There are many design paradigms to consider, but I tend to prefer a data mesh for multi-managers with suitable technical competencies. This is a decentralized model that is largely self-service and allows the functional domain experts to deliver their respective data services as products, including associated APIs, meta-data, maintenance, and documentation. Standards and governance are still centrally defined, ensuring a consistent level of discovery, interoperability, and access.

For other organizations, a data fabric may be the preferred path. The fabric is centrally designed, integrated, and deployed, creating a cohesive view of disperse data assets across the full organization. This is not to say that larger, more complex organizations can’t also benefit from this paradigm, but such organizations are more likely to already have a federated operating model that befits a mesh.

While both approaches may utilize data warehouses or data lakes, efforts to consolidate data into a single warehouse typically fall flat. Invariably, they become so homogenous and difficult to change that few constituents are ultimately well-served. Similarly, lacking any governance, data lakes can quickly devolve into data swamps where data structures and attributes are known only to those that first deposited them in the lake.

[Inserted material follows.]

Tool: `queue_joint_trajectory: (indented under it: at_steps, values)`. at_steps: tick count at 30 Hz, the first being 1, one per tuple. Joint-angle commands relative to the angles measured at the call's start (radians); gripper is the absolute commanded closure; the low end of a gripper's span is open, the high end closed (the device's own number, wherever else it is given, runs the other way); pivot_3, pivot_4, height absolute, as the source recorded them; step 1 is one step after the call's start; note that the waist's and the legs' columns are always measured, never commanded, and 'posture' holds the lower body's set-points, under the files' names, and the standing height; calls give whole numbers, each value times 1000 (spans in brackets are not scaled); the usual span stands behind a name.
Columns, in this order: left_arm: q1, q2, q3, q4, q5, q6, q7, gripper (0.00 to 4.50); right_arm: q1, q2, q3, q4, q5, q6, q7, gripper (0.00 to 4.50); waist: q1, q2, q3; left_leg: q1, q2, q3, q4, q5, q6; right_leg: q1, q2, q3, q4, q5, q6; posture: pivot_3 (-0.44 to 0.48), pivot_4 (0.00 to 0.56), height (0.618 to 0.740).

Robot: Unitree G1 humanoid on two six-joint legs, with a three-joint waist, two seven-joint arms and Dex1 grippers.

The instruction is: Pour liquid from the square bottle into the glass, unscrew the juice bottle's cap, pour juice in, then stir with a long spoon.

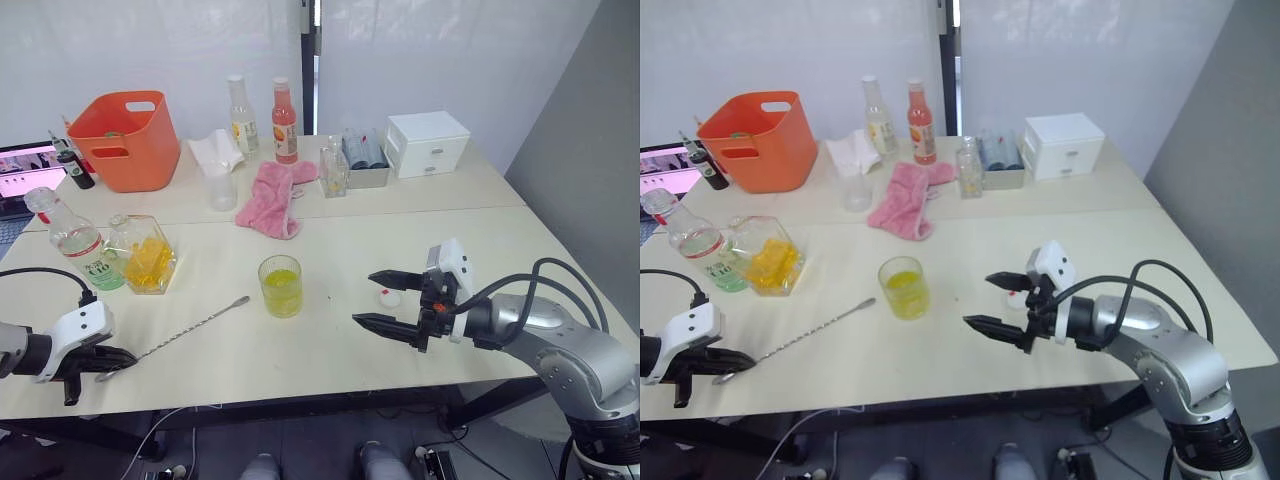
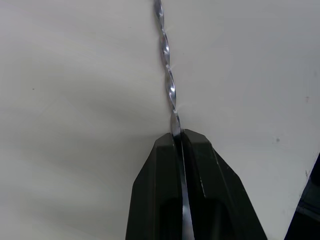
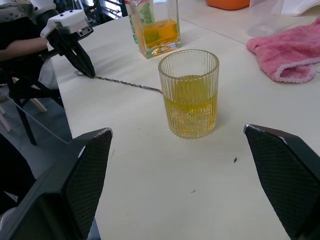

The same is true when trying to force very different investment teams onto the same application. For example, an OMS may be very product specific: private market assets will have very different requirements than for public market assets.

The key is to embrace an architecture and patterns that facilitate a hybrid model of centralization and specialization. The capabilities that warrant centralization will emerge from the prior assessment and will offer a win-win for the franchise and underlying managers, alike. Even the capabilities that belong in the respective investment teams will adopt standards that allow reuse across the enterprise.

Here, I believe the carrot works better than the stick. Rather than trying to force-feed shared services down each investment team’s throat, it’s better to create a collective sense of ownership and proper incentives to drive more strategic, economical, and operationally prudent outcomes. Not doing so pastes a target on the backs of those trying to create such a platform, exemplified by little interest in manager adoption, blown budgets, and a flurry of complaints when things don’t work out as planned.

Further information about data architecture for asset managers is provided in this prior article.

CONCLUSION

Multi-manager investment firms find themselves at a critical juncture, balancing a delicate dance between diversification and economies of scale. The challenges and opportunities lie in the ability to deliver a heterogeneous suite of strategies and customized investor solutions at scale, further exemplified by a consistent client experience and fewer exceptions.

The pursuit of a shared-services operating model can deliver considerable benefits for the franchise, but must also deliver best-in-class capabilities that are well-tuned to the needs of the diverse set of underlying managers. The model should also recognize its boundaries and not try to be all things to all people, as this risks dilution of the exact diversification that platform managers (and, most importantly, their clients) covet. Investment teams should ultimately be incentivized, rather than forced to embrace the platform.

For those who navigate this space strategically, a promising combination of scale, efficiency, diversification, transparency, and superior client service awaits.